# The task:
Every line of the data that contains the string "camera" must be copied.

# Source material:
◆ ◆ ◆ ◆
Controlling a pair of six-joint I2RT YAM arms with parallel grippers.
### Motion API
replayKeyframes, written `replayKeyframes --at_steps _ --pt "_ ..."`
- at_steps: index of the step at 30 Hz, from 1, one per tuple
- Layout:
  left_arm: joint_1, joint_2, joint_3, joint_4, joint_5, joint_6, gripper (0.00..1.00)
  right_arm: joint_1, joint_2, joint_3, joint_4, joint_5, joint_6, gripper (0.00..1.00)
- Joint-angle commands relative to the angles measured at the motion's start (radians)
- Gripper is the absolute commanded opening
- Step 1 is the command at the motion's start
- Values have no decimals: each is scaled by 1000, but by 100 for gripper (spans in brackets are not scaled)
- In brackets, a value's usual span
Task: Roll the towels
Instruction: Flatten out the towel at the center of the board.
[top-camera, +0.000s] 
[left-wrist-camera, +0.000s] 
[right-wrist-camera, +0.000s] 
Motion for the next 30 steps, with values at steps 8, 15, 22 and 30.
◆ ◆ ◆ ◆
# Task answer:
[top-camera, +0.000s] 
[left-wrist-camera, +0.000s] 
[right-wrist-camera, +0.000s] 

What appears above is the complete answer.